Stored data:
____________________

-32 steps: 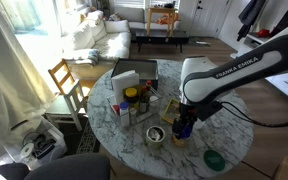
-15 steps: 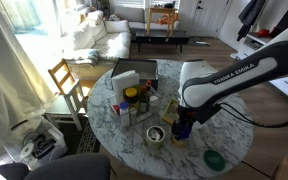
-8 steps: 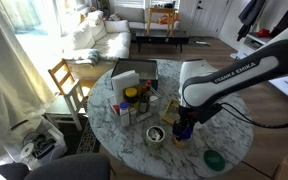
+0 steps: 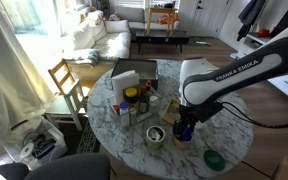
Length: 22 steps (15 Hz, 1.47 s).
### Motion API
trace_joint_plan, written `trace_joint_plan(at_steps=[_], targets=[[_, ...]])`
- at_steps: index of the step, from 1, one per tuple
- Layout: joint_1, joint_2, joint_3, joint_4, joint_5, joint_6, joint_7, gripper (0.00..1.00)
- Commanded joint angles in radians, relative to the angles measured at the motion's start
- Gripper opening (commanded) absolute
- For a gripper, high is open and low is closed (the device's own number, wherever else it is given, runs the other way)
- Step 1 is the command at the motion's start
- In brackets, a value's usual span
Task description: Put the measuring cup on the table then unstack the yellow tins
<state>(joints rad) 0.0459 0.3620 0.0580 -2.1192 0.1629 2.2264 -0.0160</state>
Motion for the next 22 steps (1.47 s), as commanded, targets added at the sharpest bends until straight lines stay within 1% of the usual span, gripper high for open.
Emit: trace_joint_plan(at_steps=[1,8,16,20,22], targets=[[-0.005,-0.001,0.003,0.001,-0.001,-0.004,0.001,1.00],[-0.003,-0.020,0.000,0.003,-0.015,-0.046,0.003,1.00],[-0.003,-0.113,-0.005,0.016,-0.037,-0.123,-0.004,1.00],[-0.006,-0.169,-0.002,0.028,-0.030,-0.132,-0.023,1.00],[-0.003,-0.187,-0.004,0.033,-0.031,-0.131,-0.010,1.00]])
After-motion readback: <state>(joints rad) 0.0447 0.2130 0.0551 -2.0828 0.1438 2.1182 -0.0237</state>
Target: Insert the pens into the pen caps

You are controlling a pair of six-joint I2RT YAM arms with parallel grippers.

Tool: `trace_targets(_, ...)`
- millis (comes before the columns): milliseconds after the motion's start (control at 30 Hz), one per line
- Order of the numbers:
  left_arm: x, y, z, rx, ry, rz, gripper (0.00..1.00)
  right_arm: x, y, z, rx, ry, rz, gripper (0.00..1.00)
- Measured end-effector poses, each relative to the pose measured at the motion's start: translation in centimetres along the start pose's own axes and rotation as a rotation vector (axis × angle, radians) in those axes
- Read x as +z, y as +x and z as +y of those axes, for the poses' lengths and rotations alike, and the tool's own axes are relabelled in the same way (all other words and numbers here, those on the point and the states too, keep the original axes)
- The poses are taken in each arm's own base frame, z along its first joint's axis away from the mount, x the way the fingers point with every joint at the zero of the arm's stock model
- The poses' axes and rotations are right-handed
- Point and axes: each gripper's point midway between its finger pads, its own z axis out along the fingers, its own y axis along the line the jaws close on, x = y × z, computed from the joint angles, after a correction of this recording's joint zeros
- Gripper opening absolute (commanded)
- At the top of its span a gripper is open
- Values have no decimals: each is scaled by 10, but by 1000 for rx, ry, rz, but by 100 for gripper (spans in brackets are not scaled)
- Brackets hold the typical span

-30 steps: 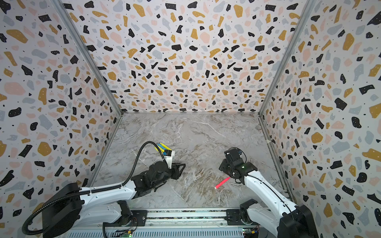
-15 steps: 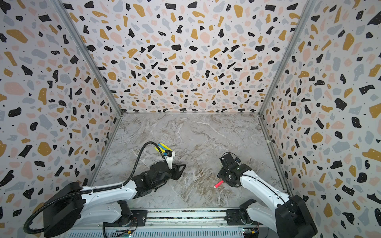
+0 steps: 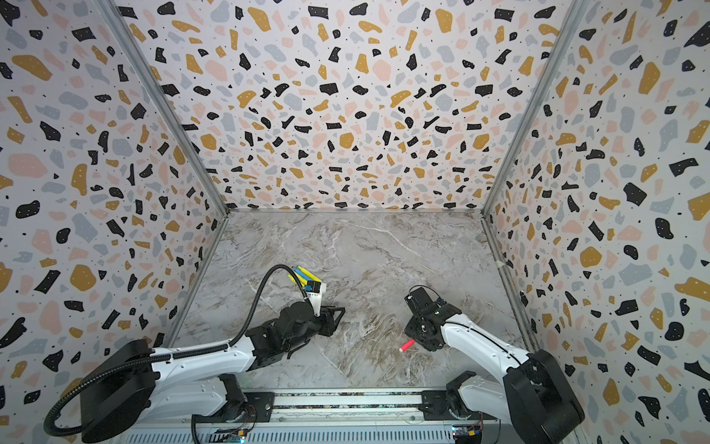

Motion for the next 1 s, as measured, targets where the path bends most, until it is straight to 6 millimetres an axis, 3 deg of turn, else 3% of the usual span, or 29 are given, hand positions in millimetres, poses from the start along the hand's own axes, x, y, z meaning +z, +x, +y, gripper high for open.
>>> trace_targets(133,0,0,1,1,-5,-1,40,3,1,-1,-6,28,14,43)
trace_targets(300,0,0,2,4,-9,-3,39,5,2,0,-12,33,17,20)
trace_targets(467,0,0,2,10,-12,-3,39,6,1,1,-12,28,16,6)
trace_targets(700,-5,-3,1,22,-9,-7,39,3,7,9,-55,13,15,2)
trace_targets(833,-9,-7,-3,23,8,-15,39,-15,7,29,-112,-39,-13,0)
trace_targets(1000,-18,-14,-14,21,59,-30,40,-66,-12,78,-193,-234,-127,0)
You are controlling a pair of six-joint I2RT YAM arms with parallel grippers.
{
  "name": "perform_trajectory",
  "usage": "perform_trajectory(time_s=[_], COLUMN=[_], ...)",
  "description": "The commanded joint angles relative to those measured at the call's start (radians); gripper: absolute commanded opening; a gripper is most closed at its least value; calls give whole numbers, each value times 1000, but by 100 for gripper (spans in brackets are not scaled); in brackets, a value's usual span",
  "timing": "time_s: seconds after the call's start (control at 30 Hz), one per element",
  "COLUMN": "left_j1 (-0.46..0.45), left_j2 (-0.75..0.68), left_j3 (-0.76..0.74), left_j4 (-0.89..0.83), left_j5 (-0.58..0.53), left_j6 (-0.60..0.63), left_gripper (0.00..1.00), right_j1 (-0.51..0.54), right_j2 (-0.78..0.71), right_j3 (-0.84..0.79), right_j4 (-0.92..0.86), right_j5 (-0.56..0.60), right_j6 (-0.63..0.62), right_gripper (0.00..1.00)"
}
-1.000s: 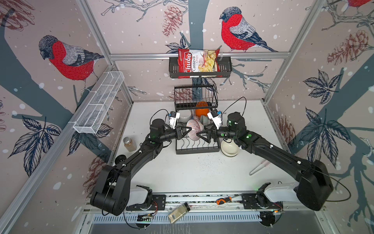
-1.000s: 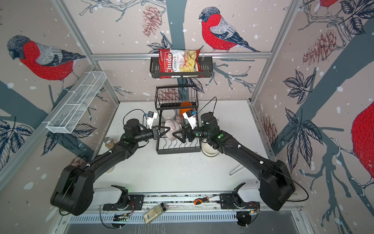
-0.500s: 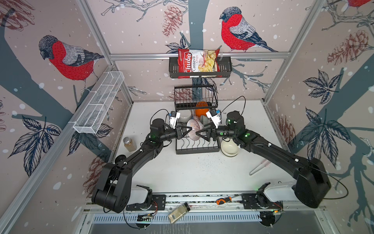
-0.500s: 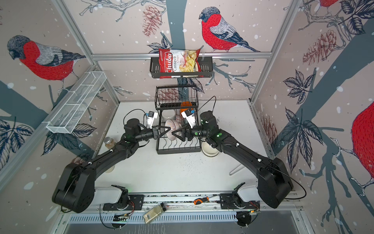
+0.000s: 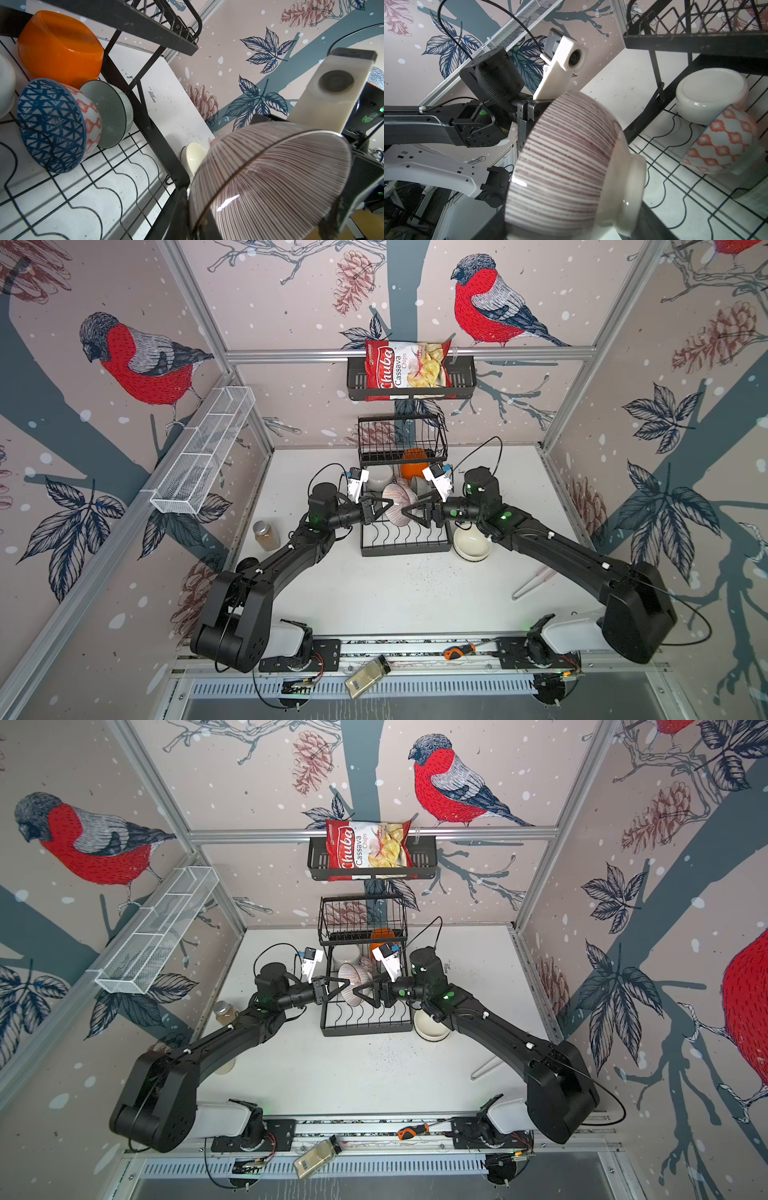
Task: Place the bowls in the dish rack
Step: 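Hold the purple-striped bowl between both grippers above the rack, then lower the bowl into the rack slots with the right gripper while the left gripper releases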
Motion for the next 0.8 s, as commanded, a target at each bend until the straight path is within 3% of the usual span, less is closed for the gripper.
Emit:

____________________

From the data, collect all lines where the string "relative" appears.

• Finished exercise
- Commanded joint angles in radians, relative to the angles measured at the motion's start
- Measured end-effector poses, each relative to the pose measured at the motion's start: translation in centimetres along the start pose's own axes and rotation as a rotation vector (axis × angle, radians) in those axes
  "description": "The commanded joint angles relative to those measured at the call's start (radians); gripper: absolute commanded opening; a gripper is most closed at its least value; calls give whole numbers, each value times 1000, but by 100 for gripper (spans in brackets are not scaled); in brackets, a value's usual span",

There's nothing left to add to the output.